• WHAT YOU HAVE TO DO: Print nothing except the lines of the listing below from the line with "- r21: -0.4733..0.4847" to the line with "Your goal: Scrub", each exactly as written, both ends included.

═══ GIVEN MATERIAL ═══

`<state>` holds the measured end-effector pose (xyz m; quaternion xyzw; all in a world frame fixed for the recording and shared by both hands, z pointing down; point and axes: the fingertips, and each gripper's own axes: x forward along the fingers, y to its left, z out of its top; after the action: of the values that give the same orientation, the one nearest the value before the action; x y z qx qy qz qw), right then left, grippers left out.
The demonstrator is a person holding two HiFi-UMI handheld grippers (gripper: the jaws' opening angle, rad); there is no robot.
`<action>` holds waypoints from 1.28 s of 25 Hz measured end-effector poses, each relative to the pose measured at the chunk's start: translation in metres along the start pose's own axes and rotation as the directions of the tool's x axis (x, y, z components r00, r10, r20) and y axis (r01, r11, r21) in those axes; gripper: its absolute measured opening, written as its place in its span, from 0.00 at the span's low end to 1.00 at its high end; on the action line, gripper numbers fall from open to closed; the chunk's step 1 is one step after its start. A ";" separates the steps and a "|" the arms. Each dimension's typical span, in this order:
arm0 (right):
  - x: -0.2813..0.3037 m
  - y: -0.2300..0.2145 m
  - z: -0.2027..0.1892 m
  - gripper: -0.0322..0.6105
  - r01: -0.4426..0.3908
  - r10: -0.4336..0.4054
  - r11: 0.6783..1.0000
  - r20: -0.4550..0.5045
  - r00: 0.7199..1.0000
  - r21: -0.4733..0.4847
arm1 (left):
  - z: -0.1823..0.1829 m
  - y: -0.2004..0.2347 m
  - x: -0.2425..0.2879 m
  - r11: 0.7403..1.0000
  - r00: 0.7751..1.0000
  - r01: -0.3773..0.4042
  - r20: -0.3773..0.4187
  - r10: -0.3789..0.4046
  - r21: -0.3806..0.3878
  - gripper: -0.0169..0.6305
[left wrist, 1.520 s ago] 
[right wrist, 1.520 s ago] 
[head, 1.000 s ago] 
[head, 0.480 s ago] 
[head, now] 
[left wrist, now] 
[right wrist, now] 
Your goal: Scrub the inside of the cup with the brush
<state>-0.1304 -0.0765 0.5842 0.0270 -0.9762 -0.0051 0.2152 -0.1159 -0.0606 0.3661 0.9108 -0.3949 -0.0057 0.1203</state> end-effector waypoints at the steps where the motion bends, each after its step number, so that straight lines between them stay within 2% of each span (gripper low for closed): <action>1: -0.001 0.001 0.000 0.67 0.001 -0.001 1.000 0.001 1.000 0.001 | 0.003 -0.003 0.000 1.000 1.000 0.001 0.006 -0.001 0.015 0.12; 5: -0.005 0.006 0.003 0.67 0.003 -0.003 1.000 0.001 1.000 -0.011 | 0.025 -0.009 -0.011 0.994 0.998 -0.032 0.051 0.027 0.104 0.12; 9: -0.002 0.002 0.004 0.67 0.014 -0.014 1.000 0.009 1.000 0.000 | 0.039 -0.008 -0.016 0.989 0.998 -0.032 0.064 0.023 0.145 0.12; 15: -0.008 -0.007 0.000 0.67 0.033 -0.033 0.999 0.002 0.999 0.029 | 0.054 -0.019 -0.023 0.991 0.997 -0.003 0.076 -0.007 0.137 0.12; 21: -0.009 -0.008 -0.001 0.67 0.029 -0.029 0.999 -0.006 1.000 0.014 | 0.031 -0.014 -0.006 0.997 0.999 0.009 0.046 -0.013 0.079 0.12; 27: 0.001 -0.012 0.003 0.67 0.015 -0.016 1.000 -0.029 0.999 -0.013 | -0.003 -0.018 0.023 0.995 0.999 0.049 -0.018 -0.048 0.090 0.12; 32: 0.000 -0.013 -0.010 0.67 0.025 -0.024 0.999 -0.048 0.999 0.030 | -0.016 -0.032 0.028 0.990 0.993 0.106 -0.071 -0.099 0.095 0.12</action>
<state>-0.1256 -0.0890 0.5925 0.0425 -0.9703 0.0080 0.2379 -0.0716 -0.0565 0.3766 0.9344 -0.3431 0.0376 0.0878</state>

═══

• RESPONSE AREA:
  - r21: -0.4733..0.4847
arm1 (left):
  - z: -0.1823..0.1829 m
  - y: -0.2004..0.2347 m
  - x: -0.2425..0.2879 m
  - r11: 0.7403..1.0000
  - r00: 0.7751..1.0000
  - r01: -0.3773..0.4042
  - r20: -0.3773..0.4187
  - r10: -0.3789..0.4046
  - r21: -0.3806..0.3878
  - gripper: -0.0169..0.6305
[left wrist, 1.520 s ago] 
[right wrist, 1.520 s ago] 
[head, 1.000 s ago] 
[head, 0.480 s ago] 
[head, now] 
[left wrist, now] 
[right wrist, now] 
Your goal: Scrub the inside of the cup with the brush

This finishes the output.